* **Your goal**: State only how many lines of the records contain the string "right".
══════════
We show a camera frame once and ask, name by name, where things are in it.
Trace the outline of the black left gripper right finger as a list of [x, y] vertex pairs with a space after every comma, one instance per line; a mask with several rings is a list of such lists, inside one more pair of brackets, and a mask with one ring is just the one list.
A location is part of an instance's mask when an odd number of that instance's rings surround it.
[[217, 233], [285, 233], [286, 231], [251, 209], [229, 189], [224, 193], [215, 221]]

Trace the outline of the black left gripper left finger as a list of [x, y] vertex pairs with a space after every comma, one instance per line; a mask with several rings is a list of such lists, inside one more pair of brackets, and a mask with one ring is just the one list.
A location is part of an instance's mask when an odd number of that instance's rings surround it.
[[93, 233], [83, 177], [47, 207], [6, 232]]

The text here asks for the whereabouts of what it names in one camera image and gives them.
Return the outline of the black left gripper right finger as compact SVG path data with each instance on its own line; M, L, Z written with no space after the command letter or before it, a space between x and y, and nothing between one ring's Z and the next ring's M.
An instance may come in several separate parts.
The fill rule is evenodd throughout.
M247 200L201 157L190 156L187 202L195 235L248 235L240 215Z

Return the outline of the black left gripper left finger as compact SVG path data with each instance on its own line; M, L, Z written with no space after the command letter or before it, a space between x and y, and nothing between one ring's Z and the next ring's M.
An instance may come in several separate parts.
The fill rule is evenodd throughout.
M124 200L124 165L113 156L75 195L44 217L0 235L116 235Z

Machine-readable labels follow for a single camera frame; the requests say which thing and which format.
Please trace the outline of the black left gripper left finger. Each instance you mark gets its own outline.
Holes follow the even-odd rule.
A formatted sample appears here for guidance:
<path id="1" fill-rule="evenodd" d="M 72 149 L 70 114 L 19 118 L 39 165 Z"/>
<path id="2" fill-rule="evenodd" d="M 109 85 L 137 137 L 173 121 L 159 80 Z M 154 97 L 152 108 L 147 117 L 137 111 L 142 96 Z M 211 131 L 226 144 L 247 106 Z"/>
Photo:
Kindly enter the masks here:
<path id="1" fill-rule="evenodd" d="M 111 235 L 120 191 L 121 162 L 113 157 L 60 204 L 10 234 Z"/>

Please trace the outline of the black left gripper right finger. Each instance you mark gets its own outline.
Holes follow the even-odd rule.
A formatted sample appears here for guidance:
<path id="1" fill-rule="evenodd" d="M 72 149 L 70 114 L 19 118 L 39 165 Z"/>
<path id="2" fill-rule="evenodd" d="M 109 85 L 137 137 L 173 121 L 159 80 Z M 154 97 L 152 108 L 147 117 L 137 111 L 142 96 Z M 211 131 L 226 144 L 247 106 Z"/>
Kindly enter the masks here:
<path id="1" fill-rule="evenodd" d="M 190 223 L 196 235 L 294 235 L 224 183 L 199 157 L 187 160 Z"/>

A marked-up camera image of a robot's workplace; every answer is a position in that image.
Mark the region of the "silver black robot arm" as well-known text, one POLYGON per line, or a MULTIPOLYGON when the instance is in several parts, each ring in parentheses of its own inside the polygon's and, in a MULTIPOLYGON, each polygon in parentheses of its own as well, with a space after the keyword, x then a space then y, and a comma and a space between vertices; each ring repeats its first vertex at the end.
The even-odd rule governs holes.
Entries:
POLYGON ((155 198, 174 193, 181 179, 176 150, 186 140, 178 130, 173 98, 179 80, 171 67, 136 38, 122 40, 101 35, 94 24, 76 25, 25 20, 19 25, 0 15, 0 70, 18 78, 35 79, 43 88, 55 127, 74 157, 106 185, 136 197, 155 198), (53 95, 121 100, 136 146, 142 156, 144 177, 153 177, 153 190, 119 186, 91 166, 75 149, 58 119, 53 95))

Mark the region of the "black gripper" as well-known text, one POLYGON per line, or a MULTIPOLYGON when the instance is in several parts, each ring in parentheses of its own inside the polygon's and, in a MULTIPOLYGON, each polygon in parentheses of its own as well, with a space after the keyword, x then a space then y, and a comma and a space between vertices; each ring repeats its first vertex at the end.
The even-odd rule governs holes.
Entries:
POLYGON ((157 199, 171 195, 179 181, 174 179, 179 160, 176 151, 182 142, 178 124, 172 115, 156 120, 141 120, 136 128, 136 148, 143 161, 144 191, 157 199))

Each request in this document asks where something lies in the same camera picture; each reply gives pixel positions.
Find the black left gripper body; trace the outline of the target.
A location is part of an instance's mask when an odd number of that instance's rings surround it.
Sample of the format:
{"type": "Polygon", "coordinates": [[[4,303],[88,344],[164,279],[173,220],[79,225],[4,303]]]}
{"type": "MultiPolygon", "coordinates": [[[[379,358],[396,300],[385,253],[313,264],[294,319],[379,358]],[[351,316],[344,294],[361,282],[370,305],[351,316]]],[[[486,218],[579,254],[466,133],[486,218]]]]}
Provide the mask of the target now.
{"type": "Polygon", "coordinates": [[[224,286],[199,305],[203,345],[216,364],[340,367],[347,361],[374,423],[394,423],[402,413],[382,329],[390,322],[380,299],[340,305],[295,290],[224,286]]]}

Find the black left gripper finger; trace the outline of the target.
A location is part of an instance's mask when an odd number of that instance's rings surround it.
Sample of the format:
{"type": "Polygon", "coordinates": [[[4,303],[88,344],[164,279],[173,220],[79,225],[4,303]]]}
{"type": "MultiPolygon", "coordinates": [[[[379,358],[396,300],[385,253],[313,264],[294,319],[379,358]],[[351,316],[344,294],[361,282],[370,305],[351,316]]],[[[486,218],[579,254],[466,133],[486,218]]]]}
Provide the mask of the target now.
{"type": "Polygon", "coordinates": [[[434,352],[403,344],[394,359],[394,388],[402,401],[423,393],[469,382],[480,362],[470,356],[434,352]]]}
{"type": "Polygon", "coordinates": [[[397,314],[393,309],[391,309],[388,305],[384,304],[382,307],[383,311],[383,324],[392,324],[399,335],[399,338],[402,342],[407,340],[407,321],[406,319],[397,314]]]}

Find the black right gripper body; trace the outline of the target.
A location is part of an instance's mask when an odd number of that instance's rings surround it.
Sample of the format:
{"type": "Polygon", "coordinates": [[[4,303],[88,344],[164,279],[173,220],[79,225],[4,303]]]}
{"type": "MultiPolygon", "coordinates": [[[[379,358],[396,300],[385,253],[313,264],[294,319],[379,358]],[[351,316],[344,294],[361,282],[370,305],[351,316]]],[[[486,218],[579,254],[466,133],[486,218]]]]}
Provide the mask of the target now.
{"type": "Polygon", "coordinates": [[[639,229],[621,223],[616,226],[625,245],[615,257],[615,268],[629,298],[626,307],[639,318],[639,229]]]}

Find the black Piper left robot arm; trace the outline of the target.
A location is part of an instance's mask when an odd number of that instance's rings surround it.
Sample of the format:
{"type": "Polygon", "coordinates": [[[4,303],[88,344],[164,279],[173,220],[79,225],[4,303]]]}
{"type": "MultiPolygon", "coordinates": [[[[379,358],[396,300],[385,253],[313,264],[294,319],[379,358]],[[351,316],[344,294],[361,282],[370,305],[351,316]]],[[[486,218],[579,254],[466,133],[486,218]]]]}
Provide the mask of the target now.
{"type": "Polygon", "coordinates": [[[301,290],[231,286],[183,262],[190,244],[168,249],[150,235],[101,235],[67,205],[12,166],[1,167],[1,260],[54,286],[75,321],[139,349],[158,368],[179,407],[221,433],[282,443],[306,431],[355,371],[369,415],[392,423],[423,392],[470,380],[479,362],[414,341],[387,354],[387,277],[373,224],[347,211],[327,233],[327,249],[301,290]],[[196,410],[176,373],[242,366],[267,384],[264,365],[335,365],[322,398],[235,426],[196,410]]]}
══════════
* **Solution to this task**: 4